Today, a patient had a macrocytic anaemia, low platelets and an oddly low neutrophil count despite having clear signs and a chest xray suggestive of a lobar pneumonia. To my on-the-ball consultant, this was explained by chronic alcohol abuse.
Pretty much all doctors, nurses and even orthopaedic surgeons know that alcohol abuse can cause a macrocytosis of the red blood cells. But why? And what else does it do to the blood? Are there any blood tests that highlight alcohol abuse?
I’m not quite sure what audience this review about alcohol and the blood is aimed at, but it’s very readable whilst explaining things from first principles. Alcohol basically has a bone marrow suppressing effect, potentially leading to:
1. a macrocytic anaemia
2. a suppressed white cell count, especially neutrophils
3. a much reduced platelet count.
Paradoxically, the patient is at increased risk of both bleeds (e.g. intracranial bleeds) and clots. The bleeding risk is because of a decrease in the effectiveness of the platelets, as well as reduced platelet numbers. The patient could also have alcoholic liver disease and its associated clotting factor production failure. The clotting risk is more complex. Fibrinolysis (i.e. getting rid of unwanted clots) is a balance between tissue plasminogen activator (tPA), which wants to make plasmin and so lead to fibrinolysis, and plasminogen activator inhibitor (PAI-1), which stops plasmin production. At moderate levels of alcohol consumption, tPA is stimulated. This may explain the protective effect of moderate alcohol intake against myocardial infarctions. At higher levels, PAI-1 is also stimulated, which would increase the risk of inappropriate clots not being mopped up.
There are multiple reasons for alcohol to affect the red blood cells, which can be split into:
1. Vacuoles messing with the membrane – these generally disappear after 3-7 days of abstinence. These are found in most alcohol abusers. Anything that messes with the red cell membrane can lead to macrocytosis. Cell membrane failure is in fact the mechanism behind macrocytosis in liver disease (cholesterol metabolism is impaired, leading to increased cholesterol and phospholipids deposition in the red cell membrane).

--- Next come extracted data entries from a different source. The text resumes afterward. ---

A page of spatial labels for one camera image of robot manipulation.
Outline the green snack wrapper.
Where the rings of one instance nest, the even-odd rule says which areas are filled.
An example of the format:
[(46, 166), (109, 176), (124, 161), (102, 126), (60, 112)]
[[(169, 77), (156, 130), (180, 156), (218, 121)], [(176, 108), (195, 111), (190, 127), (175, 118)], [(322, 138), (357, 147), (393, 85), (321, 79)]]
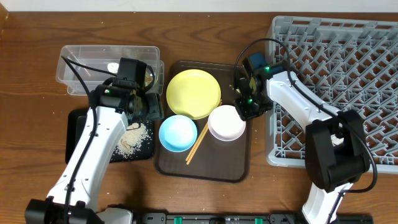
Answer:
[(153, 74), (151, 74), (150, 72), (146, 72), (145, 75), (145, 86), (148, 86), (153, 80)]

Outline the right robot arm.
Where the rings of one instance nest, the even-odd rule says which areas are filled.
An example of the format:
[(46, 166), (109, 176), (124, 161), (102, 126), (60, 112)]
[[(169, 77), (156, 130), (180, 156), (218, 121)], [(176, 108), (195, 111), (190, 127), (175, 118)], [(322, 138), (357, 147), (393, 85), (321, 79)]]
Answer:
[(233, 87), (241, 97), (234, 102), (242, 120), (256, 118), (281, 105), (305, 132), (305, 168), (312, 181), (301, 209), (307, 223), (331, 223), (353, 184), (373, 161), (368, 154), (363, 120), (354, 110), (341, 111), (311, 92), (283, 63), (269, 65), (262, 53), (243, 60), (243, 75)]

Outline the light blue bowl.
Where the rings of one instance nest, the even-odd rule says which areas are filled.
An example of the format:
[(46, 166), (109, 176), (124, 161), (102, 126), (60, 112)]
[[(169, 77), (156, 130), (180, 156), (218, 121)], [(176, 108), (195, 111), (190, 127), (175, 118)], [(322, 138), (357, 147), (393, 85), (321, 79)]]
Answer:
[(183, 115), (173, 115), (160, 125), (159, 140), (170, 152), (184, 152), (196, 142), (198, 131), (195, 123)]

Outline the pink white bowl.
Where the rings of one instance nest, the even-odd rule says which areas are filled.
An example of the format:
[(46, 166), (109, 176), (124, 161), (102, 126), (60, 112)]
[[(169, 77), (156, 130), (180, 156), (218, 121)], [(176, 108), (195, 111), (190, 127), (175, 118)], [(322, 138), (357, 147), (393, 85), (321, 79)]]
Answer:
[(244, 133), (246, 122), (239, 117), (234, 106), (221, 105), (210, 113), (208, 129), (220, 141), (234, 141)]

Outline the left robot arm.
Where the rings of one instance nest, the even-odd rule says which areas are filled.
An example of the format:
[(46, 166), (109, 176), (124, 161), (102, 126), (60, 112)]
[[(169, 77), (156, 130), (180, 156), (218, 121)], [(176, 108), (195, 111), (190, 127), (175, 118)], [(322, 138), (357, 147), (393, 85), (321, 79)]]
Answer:
[(32, 199), (26, 223), (132, 223), (128, 208), (98, 212), (98, 195), (111, 156), (128, 126), (162, 119), (157, 93), (145, 84), (152, 68), (140, 60), (121, 58), (114, 73), (93, 91), (86, 90), (90, 108), (73, 154), (45, 200)]

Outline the pile of rice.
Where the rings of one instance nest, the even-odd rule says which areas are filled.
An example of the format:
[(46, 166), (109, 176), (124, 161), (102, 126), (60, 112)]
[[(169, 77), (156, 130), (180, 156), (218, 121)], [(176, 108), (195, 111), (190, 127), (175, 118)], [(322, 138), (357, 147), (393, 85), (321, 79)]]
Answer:
[(150, 134), (144, 124), (133, 123), (118, 141), (114, 155), (121, 159), (133, 160), (150, 146)]

2. Sideroblastic anaemia – one third of alcoholics have some form of sideroblastic anaemia. This is because alcohol screws up an enzyme in the haem sysnthesis pathway, leading to iron (in the form of ferritin) wandering around with nothing better to do than form ferritin rings called sideroblasts in the cell. This prevents the cell from maturing further (and is usually a microcytic anaemia).
3. Co-existing B12/folate deficiency – alcoholics don’t eat proper food.
4. Don’t know – this is the most common explanation I found for the cause of macrocytosis in alcohol. It takes a good month or two from abstinence for the cells to recover to normal size, so it is likely to affect RBCs early in their development.
Are there ways of detecting alcohol abuse in the blood? Again, medical students, doctors and most orthopaedic surgeons would know something about gamma GT. I have heard many people give their own opinion on it being incredibly useful or totally worthless, so I decided to look into the relationship between gamma GT and alcohol.
Gamma GT is a membrane bound enzyme. It is raised in most liver diseases, especially ones that feature biliary obstruction. A WHO/ISBRA study found that 52% of chronic alcohol users had an elevation in the level of gamma GT. In other words, 48% did not. The test was more sensitive for alcohol abuse in men.
The real problem with this test is the lack of specificity. If you are presented with a set of LFTs and asked to comment on the gamma GT, the trick is to look at the AST:ALT ratio. The greater the AST relative to the ALT, the more likely it is to be an alcoholic issue (AST:ALT > 2 as a guide). The greater the ALT relative to the AST, the more we think about viral hepatitis, NASH and Wilson’s (which has an ALT:AST >4). Many chronic liver diseases have roughly equal levels of AST and ALT. An elevated gamma GT in a patient with nothing to suggest biliary obstruction, combined with an elevated AST:ALT and a FBC suggestive of alcohol abuse as discussed earlier would make me more confident of alcohol abuse than an elevated gamma GT in a patient with obstructive jaundice and an elevated ALT compared to AST.
I also learnt that it takes about 2-3 weeks for gamma GT to come back down following abstinence. To me, gamma GT when applied to alcohol abuse seems more like a tumour marker in how we should use it. Combined with a clinical history and having thought about other causes of it being raised, we can use it to monitor progression in a patient diagnosed with the condition. We need to avoid using it in isolation to make a diagnosis.
Socially, physically, mentally. There aren’t many more ways in which a drug can be damaging. It amazes me how alcohol abuse is tolerated as a way of life in this country. If I were in charge, tobacco would be illegal, alcohol abuse necessitating police or health action punishable with a fine and psilocybin/cannabis would be used under controlled conditions with carefully selected patients for the medical benefits. Just my thoughts.
Edit 16/5/2013: Professor Nutt has been doing plenty of interesting research on psilocybin as a potential antidepressant.